The average age of an advisor is just shy of 49 years old, and 14% of advisors are over 60, according to a new report by Cerulli Associates in Boston.
Combined with the move from transactions to fee-based relationships, that means that broker-dealers have a big problem on their hands, Cerulli says.
The clients of aging advisors are more loyal due to advisory relationships, which is good. But it's not so great for newcomers hoping to build a business because potential clients don't jump ship as readily as they once did. Add to all of that the outdated hiring and training practices by broker-dealers and there just isn't much to lure a new candidate to the industry. "New hires are expected to start up their practices with little more than a cubicle and a phone book," according to the Cerulli report.

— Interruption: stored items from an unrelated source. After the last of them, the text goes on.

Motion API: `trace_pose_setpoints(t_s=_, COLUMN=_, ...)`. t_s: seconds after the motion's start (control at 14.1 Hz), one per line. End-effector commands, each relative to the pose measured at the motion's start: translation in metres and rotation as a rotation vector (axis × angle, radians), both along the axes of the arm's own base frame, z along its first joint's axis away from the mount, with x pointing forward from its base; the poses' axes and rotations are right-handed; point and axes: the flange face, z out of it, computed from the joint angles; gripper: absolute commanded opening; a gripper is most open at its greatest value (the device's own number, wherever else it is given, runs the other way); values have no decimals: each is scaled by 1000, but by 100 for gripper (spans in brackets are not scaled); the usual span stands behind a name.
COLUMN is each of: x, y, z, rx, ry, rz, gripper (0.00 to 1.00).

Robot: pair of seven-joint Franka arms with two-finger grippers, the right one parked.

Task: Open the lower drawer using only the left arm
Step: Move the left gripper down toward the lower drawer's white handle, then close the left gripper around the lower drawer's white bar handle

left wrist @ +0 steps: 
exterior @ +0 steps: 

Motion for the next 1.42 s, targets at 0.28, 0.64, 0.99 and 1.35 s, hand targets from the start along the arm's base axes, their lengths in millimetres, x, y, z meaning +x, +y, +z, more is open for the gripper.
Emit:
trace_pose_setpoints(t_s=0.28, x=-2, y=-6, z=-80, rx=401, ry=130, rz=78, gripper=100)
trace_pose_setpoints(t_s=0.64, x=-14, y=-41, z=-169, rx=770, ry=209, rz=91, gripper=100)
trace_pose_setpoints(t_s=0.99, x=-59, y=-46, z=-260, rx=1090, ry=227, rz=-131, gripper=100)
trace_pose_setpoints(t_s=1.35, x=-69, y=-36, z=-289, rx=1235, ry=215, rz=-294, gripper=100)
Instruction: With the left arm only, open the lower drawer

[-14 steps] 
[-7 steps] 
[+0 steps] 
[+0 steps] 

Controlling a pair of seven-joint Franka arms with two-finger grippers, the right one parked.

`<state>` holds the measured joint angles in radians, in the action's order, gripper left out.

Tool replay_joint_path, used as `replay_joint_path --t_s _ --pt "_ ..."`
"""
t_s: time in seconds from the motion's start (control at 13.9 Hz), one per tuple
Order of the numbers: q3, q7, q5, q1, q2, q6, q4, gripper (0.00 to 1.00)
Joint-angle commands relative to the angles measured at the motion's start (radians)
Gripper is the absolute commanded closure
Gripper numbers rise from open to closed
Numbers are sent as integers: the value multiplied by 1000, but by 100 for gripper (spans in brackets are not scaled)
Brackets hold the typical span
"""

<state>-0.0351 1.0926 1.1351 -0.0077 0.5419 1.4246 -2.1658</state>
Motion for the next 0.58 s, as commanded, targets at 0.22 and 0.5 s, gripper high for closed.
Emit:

Furthermore, a firm the size of Wells Fargo, for example, must recruit 2,000 advisors per year just to keep pace with attrition, Cerulli estimates. Meanwhile, the total universe of advisors shrank to 309,693 from 313,705, or approximately 1.3% between 2004 and 2008.
This year, several wirehouses and firms such as Edward Jones & Co., "are increasing recruitment of new advisor classes, though usually at levels still a bit below the highs of 2006 and 2007," the Cerulli report says.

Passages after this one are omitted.